When converting units for area or volume, apply the length-unit conversion twice (for area) or three times (for volume).

Worked Example 1 — Unit conversion

Convert 2.5 m² to cm².

1 m = 100 cm, so 1 m² = 100² cm² = 10 000 cm².

2.5 m² = 2.5 × 10 000 = 25 000 cm².

Composite Shapes

Worked Example 2 — Swimming pool (trapezoidal prism)

A pool is 25 m long and 8 m wide. The depth varies: 1 m at the shallow end, 3 m at the deep end.

Cross-section is a trapezium: parallel sides 1 m and 3 m, length 25 m.

Across-section = ½(1+3)(25) = 50 m². V = 50 × 8 = 400 m³ = 400 000 L.

Scaling

Worked Example 3 — Scaling volumes

A model car is built at scale 1:20. If the real car has a fuel tank of 60 L, what is the volume of the model tank?

Length scale: 1:20. Volume scale: 1:20³ = 1:8000.

Model volume = 60 000 mL / 8000 = 7.5 mL.

  1. Unit conversions. Fluency

    • (a) Convert 3.5 m² to cm².
    • (b) Convert 85 000 cm² to m².
    • (c) Convert 0.6 m³ to litres.
    • (d) A lake has area 4.2 km². Convert to hectares. (1 km² = 100 ha)
  2. Composite surface areas. Fluency

    • (a) An L-shaped cross-section wall: the overall shape is 8 m wide and 5 m tall; a 5 m wide × 3 m tall rectangular notch is cut from the top right. Find the area of the L-shaped cross-section.
    • (b) A circle of radius 4 cm has a square hole of side 3 cm punched through its centre. Find the remaining area.
    • (c) A rectangular room (6 × 4 m) has walls 2.8 m high. There are two windows (1.2 × 1.0 m each) and one door (0.9 × 2.1 m). Find the wall area to be painted.
    • (d) An annulus (ring): outer radius 10 cm, inner radius 6 cm. Find the area of the ring.
  3. Composite volumes. Fluency

    • (a) A solid cylinder (r=5 cm, h=12 cm) has a conical hole (r=5 cm, h=12 cm) drilled into it from the top. Find the remaining volume.
    • (b) A hemisphere (r=6 cm) is placed on top of a cone (r=6 cm, h=8 cm) of the same base. Find the total volume.
    • (c) An L-shaped prism: the cross-section is an L-shape made from a 10×8 cm rectangle with a 6×5 cm rectangle removed. The prism is 4 cm deep. Find the volume.
    • (d) A rectangular tank (50×30×40 cm) is half-filled with water. A solid sphere of radius 6 cm is dropped in. By how much does the water level rise? (Give answer to 2 d.p.)
  4. Real-world contexts. Fluency

    • (a) Grass seed covers 40 g per m². A rectangular lawn is 12 m × 8 m. How many kilograms of seed are needed?
    • (b) Tiles are 30 cm × 30 cm. A bathroom floor is 3.6 m × 2.4 m. How many tiles are needed? (Allow 10% extra for cuts.)
    • (c) A cubic metre of topsoil costs $65. How much does it cost to cover a garden bed (4 m × 3 m) to a depth of 15 cm?
    • (d) A rainwater tank is a cylinder (r=0.8 m, h=1.5 m). Rain falls at a rate of 12 mm/h. The collection area (roof) is 80 m². How long (to the nearest hour) to fill the tank completely?
  5. Swimming pool cross-section. Understanding

    The diagram shows a cross-section of a swimming pool (side view). The pool is 25 m long, 10 m wide, and has a sloping floor.

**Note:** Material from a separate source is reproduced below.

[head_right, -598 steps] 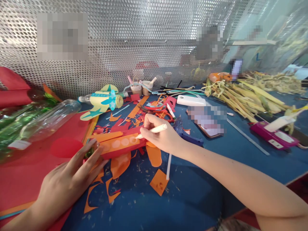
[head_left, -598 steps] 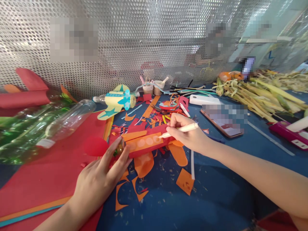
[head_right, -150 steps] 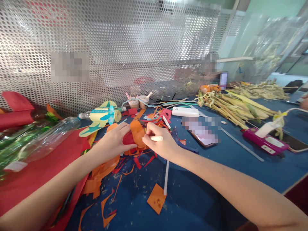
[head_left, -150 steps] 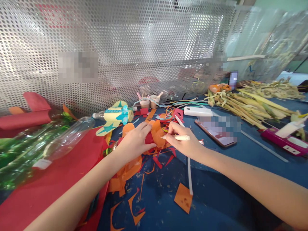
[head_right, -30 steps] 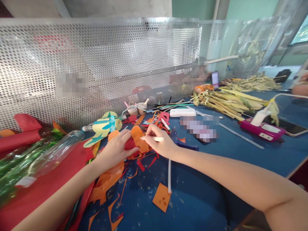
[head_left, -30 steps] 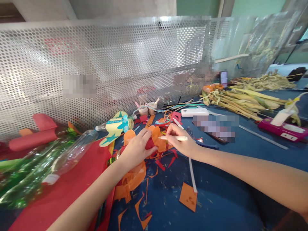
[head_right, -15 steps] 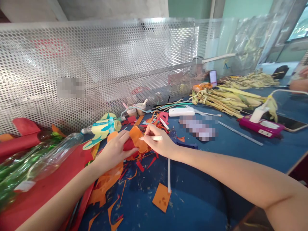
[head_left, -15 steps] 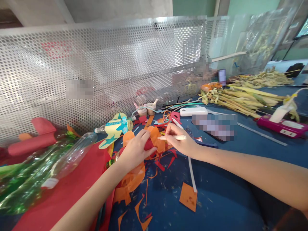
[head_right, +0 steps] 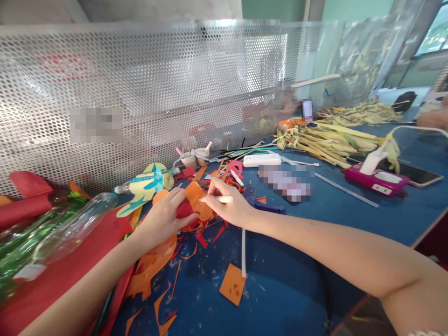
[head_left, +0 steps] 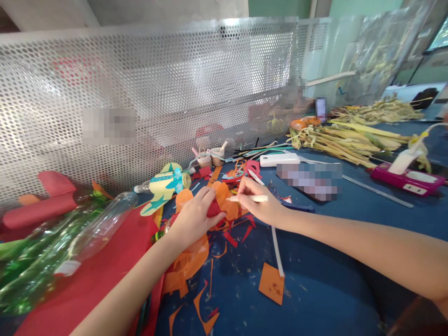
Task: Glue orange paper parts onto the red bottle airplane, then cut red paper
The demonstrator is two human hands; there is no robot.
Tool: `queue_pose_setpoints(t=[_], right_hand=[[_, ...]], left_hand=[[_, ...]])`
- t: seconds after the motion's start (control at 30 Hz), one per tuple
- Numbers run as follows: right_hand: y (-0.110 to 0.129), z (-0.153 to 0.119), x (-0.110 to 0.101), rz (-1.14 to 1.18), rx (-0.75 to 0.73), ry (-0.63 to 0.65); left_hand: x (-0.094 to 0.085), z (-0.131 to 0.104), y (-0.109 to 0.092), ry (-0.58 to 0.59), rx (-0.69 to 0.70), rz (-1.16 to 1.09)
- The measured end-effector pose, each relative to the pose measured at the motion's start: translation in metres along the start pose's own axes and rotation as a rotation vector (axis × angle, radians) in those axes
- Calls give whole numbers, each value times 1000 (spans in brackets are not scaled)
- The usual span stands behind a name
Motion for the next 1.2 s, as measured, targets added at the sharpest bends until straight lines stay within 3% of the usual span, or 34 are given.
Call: queue_pose_setpoints(t=[1.2], right_hand=[[-3,0,3,12,-4,22]], left_hand=[[0,1,-1,-2,21,-5]])
Point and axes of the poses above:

    1.2 m 3.0 m 25 m width = 10 m (into page)
    • (a) What shape is the cross-section of the pool? Name it and identify the parallel sides.
    • (b) Find the area of the cross-section.
    • (c) Find the volume of water in the pool in m³.
    • (d) Express the volume in litres. If a pump removes water at 500 L/min, how long (in hours and minutes) to empty the pool?
  6. Scaling. Understanding

    • (a) All dimensions of a rectangular prism are doubled. By what factor does the volume increase?
    • (b) A sphere has its radius tripled. What is the ratio of the new surface area to the original?
    • (c) A model building is built at scale 1:50. The real building’s roof area is 600 m². Find the model roof area in cm².
    • (d) Two cylinders are similar. The larger has volume 500 cm³ and radius 5 cm; the smaller has radius 2 cm. Find its volume.
  7. Cost and material problems. Understanding

    • (a) A wall is 8 m long, 2.5 m high. Render costs $15/m². There is one window (1.5×1 m). Find the cost to render.
    • (b) A cylindrical water tank (r=1 m, h=2 m) needs to be painted on the outside (curved surface + one base). Paint covers 12 m²/L. How many litres are needed to 1 d.p.?
    • (c) A concrete path surrounds a rectangular swimming pool (20×8 m). The path is 1.5 m wide on all sides and 10 cm deep. Find the volume of concrete needed.
    • (d) Gold is shaped into a sphere of radius 1.5 cm. It is then reshaped into a wire of radius 0.5 mm (0.05 cm). Find the length of wire produced.
  8. Rates and flow. Understanding

    • (a) Water flows through a pipe (circular cross-section, radius 2 cm) at 0.5 m/s. Find the volume of water per second (in cm³/s).
    • (b) A conical tank (apex at the bottom, r=3 m at the top, h=4 m) is being filled at 0.5 m³/min. How long to fill it?
    • (c) A sphere of ice (r=10 cm) melts at a rate that reduces the radius by 0.5 cm per hour. What is the surface area when the radius has halved?
    • (d) Sand falls from a conveyor into a conical pile. The pile always has r = h. When h=60 cm, find the volume and surface area of the pile. (Use l = h√2 for slant height when r=h.)
  9. Grain silo. Problem Solving

    A grain silo consists of a cylinder (r=3 m, h=8 m) with a hemispherical dome on top.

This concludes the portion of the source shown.